**What is needed:**
Where a line contains the word "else", copy that line from the records below.

___

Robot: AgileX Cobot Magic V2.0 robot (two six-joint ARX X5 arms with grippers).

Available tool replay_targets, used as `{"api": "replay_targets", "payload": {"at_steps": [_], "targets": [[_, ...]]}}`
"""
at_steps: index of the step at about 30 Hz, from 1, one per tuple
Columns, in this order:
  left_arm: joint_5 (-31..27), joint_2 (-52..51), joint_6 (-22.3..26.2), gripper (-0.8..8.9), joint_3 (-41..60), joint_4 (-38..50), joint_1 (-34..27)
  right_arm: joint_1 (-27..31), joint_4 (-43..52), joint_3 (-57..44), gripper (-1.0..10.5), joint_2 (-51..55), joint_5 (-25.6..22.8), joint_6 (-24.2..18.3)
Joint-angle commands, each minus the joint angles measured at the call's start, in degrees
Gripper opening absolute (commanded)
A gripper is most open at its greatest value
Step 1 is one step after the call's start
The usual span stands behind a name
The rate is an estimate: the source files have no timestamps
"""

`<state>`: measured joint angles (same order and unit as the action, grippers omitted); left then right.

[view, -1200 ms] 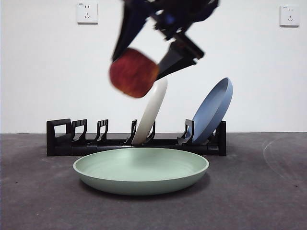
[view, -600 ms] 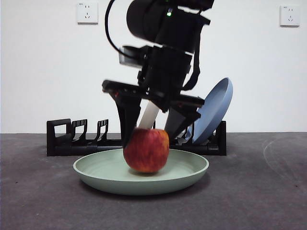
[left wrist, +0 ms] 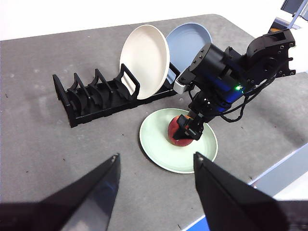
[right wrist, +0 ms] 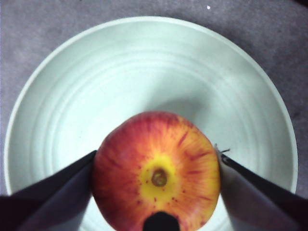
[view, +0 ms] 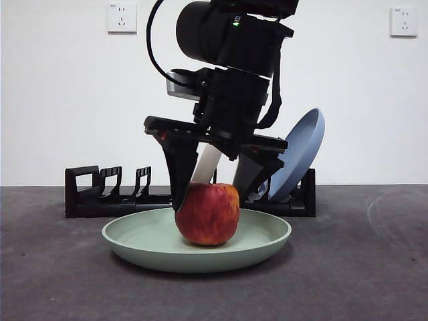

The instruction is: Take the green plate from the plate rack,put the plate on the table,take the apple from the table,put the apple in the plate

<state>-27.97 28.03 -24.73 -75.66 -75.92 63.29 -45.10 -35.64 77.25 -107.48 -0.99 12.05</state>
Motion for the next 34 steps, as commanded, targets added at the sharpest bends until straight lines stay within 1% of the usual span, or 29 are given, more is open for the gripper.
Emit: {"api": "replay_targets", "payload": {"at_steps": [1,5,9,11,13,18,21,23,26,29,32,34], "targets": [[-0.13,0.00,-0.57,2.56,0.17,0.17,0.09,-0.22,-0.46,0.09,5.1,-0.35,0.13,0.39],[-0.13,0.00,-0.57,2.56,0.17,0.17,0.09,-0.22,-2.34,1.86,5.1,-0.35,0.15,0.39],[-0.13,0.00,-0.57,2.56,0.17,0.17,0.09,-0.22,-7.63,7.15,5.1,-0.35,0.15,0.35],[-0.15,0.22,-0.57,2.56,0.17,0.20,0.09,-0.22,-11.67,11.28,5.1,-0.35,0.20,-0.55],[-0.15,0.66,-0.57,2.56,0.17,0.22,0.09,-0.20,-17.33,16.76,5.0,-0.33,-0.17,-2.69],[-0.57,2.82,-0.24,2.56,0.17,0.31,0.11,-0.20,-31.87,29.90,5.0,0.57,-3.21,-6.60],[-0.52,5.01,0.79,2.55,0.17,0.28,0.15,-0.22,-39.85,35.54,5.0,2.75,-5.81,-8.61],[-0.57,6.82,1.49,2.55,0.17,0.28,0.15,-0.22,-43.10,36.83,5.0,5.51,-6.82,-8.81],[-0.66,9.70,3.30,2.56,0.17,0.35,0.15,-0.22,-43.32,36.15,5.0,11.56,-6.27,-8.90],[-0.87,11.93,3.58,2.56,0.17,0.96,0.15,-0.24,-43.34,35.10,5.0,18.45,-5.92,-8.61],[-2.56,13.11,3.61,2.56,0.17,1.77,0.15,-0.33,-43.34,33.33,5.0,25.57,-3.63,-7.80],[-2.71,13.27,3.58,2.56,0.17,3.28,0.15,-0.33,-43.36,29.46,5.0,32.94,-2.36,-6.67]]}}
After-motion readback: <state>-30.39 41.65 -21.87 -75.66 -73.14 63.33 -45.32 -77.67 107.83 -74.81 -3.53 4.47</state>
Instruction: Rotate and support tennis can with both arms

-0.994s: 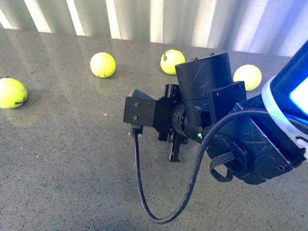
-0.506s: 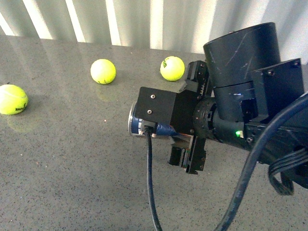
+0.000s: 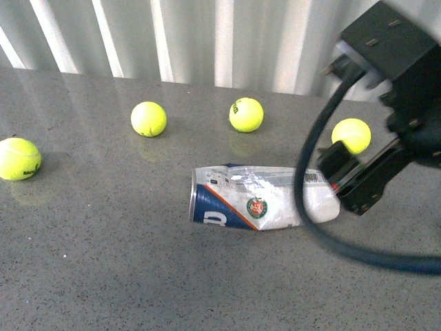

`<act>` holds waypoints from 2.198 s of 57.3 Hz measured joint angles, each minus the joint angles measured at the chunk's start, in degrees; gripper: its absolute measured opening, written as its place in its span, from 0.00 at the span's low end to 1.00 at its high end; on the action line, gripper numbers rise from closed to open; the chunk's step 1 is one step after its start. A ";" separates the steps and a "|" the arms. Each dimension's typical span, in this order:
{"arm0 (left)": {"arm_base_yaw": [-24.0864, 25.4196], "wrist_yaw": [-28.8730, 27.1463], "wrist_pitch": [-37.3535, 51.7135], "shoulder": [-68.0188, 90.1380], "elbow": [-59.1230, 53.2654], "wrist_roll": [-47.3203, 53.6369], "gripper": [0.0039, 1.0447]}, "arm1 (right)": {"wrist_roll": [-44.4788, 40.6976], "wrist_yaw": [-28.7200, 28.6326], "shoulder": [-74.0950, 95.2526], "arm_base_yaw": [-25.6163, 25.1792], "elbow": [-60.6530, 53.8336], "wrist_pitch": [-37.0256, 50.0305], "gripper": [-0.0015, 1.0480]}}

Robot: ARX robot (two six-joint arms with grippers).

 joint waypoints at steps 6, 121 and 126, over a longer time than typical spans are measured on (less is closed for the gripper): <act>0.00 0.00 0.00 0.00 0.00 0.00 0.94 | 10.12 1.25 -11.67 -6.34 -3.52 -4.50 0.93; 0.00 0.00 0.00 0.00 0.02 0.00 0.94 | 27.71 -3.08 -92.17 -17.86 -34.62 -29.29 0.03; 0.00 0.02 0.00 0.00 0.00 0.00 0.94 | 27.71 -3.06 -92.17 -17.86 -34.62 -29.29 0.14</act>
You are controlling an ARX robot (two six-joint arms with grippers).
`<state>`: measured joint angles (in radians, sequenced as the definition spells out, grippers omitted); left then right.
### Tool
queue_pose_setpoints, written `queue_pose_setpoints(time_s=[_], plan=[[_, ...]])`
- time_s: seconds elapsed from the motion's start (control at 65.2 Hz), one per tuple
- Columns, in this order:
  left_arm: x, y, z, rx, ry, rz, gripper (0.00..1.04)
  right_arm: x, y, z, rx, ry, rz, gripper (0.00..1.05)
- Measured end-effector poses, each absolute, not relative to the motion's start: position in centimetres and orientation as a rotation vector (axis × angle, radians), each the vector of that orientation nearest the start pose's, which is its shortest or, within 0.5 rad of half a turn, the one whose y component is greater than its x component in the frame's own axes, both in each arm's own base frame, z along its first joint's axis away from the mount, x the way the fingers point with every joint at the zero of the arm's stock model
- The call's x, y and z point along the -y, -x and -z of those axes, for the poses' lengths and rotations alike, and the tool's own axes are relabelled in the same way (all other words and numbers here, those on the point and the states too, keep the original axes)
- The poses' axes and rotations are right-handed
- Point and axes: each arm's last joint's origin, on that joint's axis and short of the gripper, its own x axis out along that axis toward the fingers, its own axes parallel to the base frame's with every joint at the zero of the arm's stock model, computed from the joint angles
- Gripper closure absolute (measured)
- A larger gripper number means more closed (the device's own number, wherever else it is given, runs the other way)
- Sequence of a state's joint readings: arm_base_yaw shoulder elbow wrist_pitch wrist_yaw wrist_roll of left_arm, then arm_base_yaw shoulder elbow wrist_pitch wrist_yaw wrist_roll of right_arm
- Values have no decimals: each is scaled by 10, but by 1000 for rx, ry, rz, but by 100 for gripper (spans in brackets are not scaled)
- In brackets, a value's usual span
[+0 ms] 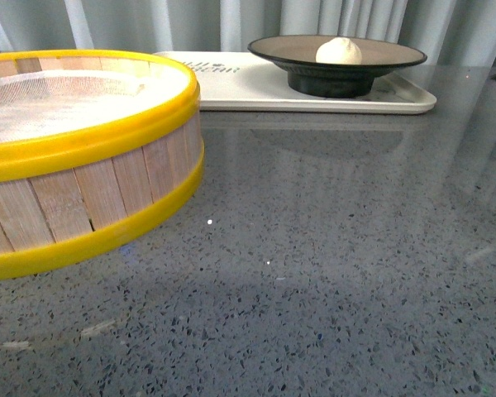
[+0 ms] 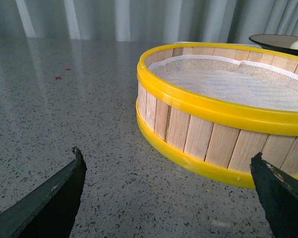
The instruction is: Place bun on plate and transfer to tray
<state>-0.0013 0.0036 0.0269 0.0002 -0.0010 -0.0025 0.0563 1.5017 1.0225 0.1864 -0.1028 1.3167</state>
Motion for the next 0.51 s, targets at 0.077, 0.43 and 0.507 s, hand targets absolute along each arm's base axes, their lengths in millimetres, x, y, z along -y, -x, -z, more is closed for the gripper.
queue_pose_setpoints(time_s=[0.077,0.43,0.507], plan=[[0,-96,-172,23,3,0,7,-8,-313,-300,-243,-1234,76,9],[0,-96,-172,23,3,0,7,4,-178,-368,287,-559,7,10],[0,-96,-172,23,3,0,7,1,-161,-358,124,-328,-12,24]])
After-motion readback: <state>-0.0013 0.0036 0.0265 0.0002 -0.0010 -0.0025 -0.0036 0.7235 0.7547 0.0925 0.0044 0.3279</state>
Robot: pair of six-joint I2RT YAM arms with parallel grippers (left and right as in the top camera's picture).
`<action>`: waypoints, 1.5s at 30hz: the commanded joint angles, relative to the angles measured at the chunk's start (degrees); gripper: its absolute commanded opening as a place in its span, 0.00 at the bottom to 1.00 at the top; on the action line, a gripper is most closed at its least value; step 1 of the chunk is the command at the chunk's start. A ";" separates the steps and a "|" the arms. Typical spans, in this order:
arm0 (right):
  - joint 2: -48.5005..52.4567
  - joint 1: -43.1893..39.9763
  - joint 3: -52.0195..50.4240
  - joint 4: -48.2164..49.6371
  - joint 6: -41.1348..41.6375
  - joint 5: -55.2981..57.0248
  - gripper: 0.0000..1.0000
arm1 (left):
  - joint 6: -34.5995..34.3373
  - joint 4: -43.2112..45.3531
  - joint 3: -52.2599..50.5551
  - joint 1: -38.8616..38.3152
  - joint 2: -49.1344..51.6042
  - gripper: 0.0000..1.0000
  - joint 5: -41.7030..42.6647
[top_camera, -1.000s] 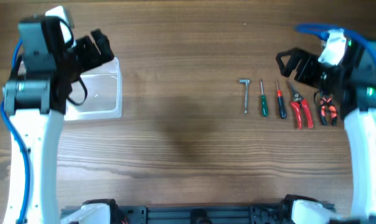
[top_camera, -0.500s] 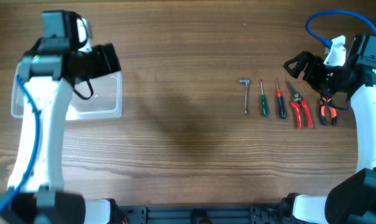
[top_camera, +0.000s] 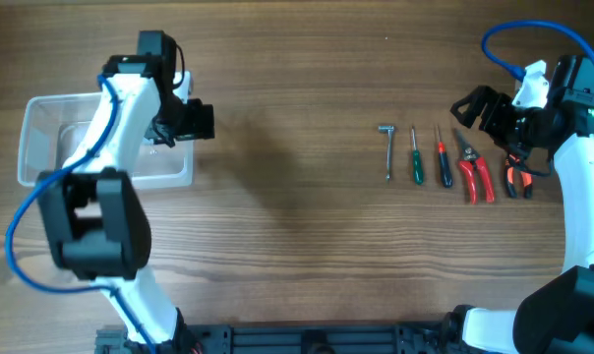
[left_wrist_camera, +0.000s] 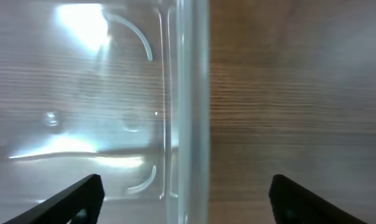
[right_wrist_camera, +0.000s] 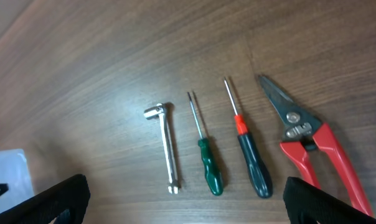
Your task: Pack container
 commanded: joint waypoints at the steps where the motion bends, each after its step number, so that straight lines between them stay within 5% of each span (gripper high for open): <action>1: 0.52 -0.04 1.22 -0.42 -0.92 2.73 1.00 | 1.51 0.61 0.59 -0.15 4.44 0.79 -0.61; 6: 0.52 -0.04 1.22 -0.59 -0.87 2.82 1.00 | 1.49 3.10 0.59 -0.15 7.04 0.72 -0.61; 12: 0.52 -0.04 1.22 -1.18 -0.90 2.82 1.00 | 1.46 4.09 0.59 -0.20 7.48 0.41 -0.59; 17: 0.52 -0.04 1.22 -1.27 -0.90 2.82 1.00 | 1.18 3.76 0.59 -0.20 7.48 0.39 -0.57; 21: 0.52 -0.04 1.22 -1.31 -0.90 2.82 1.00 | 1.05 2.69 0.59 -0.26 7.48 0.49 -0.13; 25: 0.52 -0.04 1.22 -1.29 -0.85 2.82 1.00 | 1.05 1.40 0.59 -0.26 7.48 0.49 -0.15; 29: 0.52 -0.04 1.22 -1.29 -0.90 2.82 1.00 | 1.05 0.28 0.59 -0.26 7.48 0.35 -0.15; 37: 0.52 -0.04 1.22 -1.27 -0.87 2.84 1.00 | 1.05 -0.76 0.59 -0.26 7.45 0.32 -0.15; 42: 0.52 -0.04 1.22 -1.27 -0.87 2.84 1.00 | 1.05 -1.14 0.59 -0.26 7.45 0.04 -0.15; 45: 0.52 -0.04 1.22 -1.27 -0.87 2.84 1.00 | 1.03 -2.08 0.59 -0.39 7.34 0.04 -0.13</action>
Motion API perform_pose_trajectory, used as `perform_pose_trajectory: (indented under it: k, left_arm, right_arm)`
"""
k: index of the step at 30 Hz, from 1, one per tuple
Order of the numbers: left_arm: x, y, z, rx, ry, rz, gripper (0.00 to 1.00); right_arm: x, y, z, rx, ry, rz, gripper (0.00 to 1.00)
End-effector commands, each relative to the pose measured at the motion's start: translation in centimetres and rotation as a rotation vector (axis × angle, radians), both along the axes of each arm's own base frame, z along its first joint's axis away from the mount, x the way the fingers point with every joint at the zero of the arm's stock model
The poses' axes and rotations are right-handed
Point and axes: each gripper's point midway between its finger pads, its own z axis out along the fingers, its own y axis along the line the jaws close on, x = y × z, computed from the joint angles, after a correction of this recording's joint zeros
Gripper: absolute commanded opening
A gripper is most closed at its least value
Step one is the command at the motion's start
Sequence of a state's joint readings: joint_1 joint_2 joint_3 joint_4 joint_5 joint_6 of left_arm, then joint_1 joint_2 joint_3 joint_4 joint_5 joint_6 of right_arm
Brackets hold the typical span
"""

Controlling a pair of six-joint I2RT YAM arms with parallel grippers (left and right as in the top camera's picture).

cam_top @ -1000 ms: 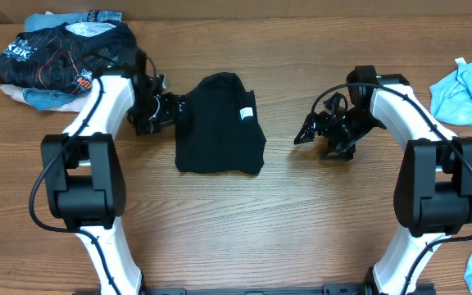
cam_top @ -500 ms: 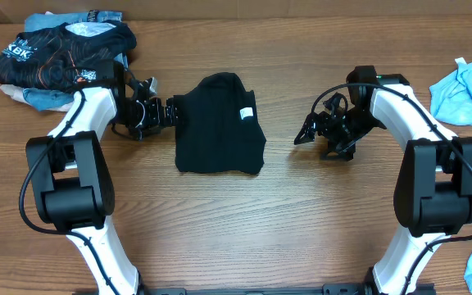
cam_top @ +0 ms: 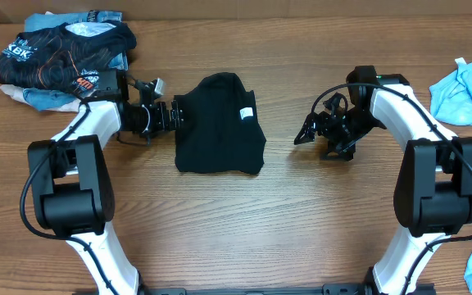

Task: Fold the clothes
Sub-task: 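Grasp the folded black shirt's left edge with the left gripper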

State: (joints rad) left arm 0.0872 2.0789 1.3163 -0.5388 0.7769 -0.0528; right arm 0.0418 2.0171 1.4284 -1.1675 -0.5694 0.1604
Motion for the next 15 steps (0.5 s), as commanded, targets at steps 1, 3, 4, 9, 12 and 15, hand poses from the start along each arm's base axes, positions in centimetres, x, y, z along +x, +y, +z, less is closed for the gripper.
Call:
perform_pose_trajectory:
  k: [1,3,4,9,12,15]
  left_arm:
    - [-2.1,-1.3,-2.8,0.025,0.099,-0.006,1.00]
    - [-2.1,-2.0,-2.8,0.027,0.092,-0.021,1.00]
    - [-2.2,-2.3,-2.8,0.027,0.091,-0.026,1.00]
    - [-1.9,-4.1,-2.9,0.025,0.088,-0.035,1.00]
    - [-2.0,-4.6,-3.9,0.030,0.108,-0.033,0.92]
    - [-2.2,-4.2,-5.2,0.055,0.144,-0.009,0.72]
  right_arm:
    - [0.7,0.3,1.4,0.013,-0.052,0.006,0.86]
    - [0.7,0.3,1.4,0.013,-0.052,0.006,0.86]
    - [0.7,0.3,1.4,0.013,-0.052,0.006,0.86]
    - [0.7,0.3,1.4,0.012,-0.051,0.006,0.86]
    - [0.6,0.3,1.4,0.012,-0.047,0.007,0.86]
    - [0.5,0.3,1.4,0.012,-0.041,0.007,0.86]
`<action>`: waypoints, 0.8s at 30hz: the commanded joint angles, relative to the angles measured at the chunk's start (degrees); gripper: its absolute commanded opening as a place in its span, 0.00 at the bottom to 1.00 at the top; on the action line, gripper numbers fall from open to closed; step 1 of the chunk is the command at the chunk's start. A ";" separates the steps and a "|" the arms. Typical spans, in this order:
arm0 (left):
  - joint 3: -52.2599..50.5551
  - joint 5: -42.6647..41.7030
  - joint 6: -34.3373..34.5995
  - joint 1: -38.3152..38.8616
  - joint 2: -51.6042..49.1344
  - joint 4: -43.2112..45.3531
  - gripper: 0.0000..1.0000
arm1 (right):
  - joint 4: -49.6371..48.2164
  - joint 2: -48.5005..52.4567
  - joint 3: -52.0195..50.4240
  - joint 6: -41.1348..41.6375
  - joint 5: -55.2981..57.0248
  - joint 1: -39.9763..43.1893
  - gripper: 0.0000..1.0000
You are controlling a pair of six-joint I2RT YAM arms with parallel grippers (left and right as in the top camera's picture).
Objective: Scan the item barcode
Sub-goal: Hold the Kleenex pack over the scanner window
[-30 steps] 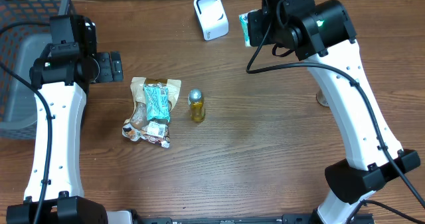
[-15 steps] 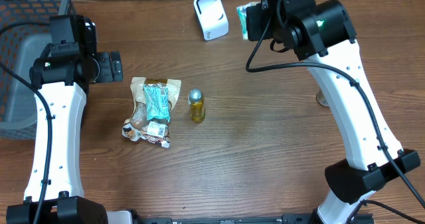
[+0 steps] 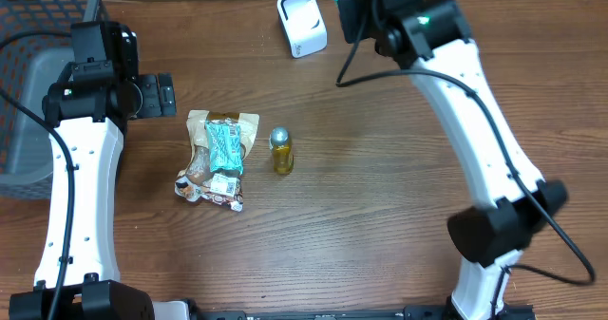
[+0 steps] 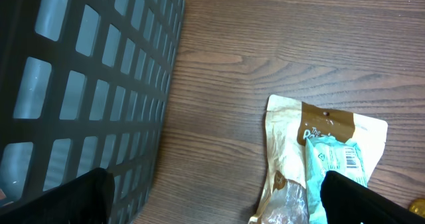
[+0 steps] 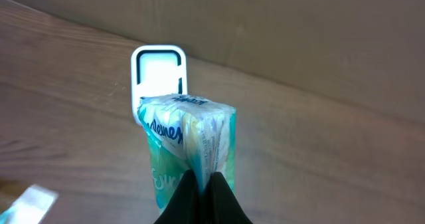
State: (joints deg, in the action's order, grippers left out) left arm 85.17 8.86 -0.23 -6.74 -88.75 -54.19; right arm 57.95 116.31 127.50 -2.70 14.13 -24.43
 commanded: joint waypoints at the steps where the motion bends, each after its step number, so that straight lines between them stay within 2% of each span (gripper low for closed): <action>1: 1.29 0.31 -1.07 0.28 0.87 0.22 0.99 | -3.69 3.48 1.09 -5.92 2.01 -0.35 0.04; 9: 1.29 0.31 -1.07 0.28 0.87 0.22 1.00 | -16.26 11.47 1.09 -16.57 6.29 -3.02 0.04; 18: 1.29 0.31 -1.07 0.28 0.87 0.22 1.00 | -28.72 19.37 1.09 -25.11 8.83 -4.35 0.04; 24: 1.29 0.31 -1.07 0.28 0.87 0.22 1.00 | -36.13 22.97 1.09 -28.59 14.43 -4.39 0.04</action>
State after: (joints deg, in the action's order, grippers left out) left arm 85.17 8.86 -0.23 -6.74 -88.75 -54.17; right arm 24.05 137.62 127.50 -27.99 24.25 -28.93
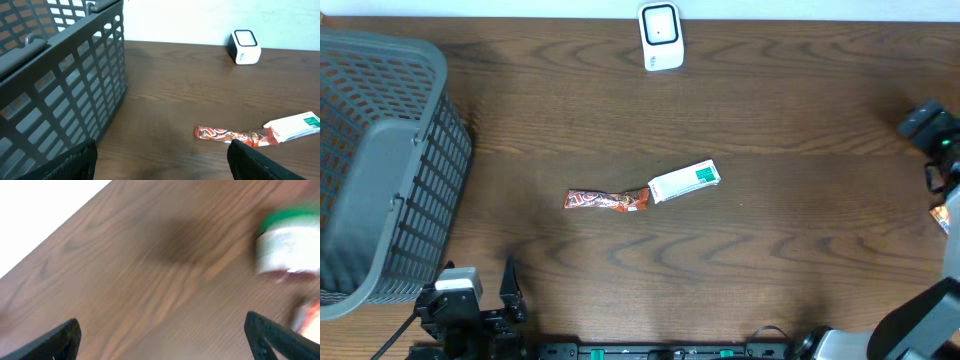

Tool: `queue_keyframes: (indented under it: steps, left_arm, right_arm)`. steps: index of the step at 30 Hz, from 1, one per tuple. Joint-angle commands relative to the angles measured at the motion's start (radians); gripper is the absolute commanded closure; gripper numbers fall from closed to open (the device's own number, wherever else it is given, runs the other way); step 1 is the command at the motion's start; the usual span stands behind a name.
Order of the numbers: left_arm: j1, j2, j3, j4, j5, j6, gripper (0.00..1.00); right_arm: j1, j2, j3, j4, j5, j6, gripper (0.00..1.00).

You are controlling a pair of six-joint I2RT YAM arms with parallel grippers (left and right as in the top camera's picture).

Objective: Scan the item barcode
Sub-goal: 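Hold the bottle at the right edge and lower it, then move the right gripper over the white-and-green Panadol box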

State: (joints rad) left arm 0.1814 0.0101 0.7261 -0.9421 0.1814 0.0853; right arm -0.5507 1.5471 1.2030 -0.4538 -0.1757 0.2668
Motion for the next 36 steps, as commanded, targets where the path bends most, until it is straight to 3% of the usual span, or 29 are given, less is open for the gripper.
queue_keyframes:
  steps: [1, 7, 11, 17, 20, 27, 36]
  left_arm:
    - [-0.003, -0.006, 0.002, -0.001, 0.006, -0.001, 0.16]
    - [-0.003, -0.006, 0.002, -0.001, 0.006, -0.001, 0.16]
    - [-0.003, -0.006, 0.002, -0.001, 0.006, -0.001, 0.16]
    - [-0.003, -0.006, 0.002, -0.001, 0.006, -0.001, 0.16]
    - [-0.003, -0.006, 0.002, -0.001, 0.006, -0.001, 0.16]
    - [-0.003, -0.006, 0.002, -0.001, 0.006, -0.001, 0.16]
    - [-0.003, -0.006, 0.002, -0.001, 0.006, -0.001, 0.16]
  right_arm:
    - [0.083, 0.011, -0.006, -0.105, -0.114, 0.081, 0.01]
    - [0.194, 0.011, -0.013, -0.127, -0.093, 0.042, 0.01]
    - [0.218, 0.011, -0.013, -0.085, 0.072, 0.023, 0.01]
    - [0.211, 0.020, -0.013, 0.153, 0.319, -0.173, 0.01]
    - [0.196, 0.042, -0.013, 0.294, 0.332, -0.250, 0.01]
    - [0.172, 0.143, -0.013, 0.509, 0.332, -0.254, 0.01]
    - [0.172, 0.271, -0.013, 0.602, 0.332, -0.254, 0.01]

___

**Response box:**
- A larger gripper number means more closed (the device's own number, wherever else it is given, runs the other way)
Tool: `queue_keyframes: (indented under it: steps, left_arm, right_arm)`. steps: index of the step at 30 Hz, from 1, one per tuple. Joint-angle commands relative to the angles measured at the motion's start (radians); gripper is the absolute commanded closure; gripper numbers fall from closed to open (the device's own number, wherever else it is given, runs the other way); step 1 is the command at the motion's start; the usual span stands behind a name.

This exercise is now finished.